Fast Whole-Body Strain Regulation in Continuum Robots
Lekan Molu
TL;DR
The paper tackles real-time, real-world strain control for multiphysics, multiscale continuum soft robots by formulating a two-time-scale singularly perturbed model that separates fast and slow dynamics with a perturbation parameter $\epsilon$. It designs nonlinear backstepping controllers for each subdynamic and proves stability of the fast, slow, and interconnected subsystems using Lyapunov analysis, culminating in a composite Lyapunov function for the full system. The authors validate the approach through fast numerical simulations on an Octopus-like soft arm, achieving substantially faster whole-body strain regulation than prior single-layer PD methods, while operating in a decentralized, GPU/CPU parallel setup. This work enhances practical applicability of soft robotics by enabling real-time, scalable, and embodied-control-driven regulation of continuum robots, which is critical for broad deployment in automation and manipulation tasks.
Abstract
We propose reaching steps towards the real-time strain control of multiphysics, multiscale continuum soft robots. To study this problem fundamentally, we ground ourselves in a model-based control setting enabled by mathematically precise dynamics of a soft robot prototype. Poised to integrate, rather than reject, inherent mechanical nonlinearities for embodied compliance, we first separate the original robot dynamics into separate subdynamics -- aided by a perturbing time-scale separation parameter. Second, we prescribe a set of stabilizing nonlinear backstepping controllers for regulating the resulting subsystems' strain dynamics. Third, we study the interconnected singularly perturbed system by analyzing and establishing its stability. Fourth, our theories are backed up by fast numerical results on a single arm of the Octopus robot arm.

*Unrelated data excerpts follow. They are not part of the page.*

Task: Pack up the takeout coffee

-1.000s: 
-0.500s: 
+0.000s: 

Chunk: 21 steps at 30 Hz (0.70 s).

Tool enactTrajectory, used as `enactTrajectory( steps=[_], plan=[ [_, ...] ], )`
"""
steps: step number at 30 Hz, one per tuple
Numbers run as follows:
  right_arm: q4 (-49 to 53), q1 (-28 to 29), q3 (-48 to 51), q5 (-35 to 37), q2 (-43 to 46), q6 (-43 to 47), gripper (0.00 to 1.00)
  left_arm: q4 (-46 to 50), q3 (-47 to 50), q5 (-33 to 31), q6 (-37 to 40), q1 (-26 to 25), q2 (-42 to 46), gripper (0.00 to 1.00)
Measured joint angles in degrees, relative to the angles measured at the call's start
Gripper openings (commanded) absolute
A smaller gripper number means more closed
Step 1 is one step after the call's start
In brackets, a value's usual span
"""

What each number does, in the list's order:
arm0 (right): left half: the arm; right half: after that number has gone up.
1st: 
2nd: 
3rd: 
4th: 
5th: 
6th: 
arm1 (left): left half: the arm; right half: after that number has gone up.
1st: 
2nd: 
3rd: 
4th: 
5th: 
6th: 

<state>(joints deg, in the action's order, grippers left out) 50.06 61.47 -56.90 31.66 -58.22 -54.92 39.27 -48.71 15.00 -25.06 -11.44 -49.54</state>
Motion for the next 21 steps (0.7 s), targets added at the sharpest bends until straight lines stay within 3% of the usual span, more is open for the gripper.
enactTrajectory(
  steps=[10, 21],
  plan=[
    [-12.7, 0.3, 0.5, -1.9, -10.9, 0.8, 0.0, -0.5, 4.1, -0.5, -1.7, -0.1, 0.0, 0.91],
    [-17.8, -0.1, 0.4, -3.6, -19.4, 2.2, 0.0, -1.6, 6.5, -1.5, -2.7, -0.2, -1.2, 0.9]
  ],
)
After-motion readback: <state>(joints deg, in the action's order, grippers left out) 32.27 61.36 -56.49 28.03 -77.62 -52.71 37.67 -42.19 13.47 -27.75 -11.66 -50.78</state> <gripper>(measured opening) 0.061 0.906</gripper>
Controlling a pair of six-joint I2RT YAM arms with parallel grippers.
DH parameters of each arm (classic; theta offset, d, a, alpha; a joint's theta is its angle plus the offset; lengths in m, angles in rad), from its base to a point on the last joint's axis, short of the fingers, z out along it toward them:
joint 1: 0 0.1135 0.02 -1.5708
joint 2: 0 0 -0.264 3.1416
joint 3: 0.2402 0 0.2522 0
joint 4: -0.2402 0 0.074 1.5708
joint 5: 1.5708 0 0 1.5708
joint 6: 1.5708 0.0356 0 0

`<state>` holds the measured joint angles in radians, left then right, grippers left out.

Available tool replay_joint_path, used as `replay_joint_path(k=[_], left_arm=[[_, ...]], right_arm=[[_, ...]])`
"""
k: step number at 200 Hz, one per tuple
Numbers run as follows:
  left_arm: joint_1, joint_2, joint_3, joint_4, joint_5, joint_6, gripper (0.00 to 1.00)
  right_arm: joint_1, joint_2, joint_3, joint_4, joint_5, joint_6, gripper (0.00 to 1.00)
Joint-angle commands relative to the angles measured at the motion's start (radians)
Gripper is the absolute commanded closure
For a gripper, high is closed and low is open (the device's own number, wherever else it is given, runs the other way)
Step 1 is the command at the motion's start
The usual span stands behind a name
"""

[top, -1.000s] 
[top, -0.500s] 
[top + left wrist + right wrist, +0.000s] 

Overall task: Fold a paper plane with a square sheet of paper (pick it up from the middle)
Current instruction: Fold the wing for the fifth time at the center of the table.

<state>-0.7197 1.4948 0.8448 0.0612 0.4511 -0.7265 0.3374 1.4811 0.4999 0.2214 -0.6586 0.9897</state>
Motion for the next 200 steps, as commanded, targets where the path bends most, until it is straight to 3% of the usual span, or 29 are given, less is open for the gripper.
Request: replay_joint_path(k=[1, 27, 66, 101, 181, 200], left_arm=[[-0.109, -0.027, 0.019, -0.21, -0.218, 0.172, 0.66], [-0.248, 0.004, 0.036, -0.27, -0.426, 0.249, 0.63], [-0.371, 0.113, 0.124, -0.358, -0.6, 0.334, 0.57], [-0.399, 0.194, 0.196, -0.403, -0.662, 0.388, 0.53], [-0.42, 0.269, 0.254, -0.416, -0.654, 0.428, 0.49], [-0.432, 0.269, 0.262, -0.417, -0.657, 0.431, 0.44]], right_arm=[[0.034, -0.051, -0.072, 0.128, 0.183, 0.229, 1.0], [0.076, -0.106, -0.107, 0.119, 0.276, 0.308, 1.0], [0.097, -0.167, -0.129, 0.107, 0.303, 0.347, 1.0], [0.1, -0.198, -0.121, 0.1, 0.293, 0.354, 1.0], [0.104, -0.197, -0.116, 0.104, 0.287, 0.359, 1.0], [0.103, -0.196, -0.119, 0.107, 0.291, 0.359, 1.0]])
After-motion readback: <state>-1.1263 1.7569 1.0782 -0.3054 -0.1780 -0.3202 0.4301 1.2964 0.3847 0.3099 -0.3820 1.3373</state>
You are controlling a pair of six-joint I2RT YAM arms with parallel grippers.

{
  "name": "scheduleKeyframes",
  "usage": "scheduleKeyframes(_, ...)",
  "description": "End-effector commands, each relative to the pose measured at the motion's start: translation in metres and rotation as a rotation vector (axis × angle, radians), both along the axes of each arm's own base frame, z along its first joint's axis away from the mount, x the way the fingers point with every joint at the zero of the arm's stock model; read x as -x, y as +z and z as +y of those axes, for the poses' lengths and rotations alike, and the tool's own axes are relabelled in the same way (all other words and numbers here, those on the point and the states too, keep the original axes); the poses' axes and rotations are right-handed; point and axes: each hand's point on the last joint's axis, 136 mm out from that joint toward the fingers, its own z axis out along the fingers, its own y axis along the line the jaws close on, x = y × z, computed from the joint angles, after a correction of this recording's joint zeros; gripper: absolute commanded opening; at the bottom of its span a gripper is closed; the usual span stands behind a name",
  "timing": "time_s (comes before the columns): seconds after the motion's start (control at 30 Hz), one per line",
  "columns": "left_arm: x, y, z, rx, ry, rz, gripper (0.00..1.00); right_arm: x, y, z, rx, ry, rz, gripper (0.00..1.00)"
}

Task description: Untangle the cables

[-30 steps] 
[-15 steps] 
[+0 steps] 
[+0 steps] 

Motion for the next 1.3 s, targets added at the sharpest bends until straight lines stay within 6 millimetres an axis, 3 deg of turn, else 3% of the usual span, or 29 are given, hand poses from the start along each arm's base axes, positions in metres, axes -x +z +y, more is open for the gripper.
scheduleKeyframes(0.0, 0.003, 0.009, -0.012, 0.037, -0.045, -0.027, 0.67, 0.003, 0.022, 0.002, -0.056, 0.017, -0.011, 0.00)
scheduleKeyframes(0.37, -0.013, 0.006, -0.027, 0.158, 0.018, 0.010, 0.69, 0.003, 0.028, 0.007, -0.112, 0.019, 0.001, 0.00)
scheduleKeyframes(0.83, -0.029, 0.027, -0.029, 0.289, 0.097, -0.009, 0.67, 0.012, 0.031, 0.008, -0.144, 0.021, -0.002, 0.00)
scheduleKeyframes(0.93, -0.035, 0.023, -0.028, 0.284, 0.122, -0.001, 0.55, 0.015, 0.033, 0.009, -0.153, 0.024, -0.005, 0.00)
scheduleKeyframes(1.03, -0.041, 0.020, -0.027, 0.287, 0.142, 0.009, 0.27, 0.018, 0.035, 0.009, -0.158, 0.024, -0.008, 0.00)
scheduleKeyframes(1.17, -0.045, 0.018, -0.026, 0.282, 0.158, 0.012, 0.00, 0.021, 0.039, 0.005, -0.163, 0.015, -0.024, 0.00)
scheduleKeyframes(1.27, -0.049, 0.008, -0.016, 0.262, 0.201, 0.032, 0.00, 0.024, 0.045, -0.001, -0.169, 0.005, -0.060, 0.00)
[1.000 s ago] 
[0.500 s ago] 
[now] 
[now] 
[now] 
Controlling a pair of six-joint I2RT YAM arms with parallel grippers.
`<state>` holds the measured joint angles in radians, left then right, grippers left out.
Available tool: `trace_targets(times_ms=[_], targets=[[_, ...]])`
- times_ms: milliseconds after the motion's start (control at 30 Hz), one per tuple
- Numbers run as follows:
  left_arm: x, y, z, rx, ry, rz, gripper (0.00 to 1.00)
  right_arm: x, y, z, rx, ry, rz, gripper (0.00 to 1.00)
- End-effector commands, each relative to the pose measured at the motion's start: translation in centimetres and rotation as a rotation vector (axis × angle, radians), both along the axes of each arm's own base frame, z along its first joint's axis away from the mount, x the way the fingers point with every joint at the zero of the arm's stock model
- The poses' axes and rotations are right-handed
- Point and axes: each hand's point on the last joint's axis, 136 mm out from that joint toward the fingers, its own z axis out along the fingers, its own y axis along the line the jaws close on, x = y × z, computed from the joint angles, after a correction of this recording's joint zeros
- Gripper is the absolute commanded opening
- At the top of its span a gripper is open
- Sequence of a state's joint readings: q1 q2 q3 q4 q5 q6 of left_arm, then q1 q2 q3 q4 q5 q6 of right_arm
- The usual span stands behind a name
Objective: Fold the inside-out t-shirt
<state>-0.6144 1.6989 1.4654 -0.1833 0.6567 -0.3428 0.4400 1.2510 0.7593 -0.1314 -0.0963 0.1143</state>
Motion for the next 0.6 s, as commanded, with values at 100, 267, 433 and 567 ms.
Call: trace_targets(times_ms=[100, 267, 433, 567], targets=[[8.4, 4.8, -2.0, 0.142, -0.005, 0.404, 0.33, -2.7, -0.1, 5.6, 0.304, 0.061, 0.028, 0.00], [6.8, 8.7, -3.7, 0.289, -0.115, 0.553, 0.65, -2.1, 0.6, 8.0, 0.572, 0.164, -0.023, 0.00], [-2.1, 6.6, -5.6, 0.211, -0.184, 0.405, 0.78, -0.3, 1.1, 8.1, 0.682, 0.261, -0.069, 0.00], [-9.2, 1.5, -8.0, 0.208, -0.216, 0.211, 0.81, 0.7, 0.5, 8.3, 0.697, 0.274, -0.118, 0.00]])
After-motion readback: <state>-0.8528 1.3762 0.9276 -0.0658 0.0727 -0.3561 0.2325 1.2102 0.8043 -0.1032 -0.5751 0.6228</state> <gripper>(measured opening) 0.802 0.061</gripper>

We demonstrate strain regulation to equilibrium, in a significantly reduced time, of the whole-body reduced-order dynamics of an infinite degrees-of-freedom soft robot. This paper communicates our thinking within the backdrop of embodied intelligence: it informs our conceptualization, formulation, computational setup, and yields improved control performance for infinite degrees-of-freedom soft robots.